▸ Exercise aim
Determine the number of lines in the data that contain "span", and write only that number.

▸ Provided data
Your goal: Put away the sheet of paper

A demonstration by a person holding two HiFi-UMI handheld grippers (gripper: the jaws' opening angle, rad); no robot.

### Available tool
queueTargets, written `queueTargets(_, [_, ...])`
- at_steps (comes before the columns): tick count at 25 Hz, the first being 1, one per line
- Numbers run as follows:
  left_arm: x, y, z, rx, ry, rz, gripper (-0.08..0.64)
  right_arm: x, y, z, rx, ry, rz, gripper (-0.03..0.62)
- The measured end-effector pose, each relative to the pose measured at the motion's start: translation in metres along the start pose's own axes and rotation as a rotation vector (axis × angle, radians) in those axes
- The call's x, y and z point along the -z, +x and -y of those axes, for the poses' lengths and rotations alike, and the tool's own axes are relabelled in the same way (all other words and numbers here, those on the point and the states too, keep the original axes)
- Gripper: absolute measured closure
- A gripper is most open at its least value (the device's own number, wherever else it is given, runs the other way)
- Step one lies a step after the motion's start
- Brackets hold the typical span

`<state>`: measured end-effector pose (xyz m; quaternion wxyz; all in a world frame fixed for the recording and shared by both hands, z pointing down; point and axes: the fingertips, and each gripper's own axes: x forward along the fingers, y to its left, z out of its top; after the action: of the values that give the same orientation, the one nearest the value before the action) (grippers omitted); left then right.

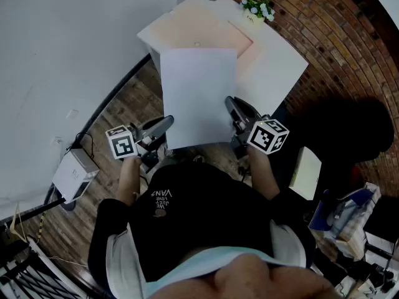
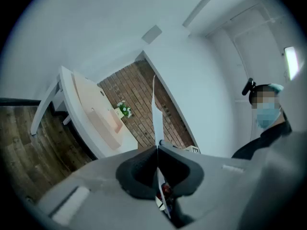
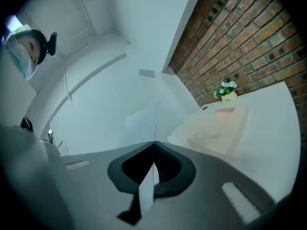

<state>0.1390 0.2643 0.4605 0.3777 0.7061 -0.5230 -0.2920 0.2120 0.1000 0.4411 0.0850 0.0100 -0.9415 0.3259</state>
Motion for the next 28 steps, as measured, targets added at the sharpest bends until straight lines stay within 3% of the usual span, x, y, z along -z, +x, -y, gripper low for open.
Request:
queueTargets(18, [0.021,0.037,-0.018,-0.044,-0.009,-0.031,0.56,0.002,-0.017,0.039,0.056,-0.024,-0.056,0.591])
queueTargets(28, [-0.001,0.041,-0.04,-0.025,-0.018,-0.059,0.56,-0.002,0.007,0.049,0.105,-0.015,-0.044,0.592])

▸ Result below
2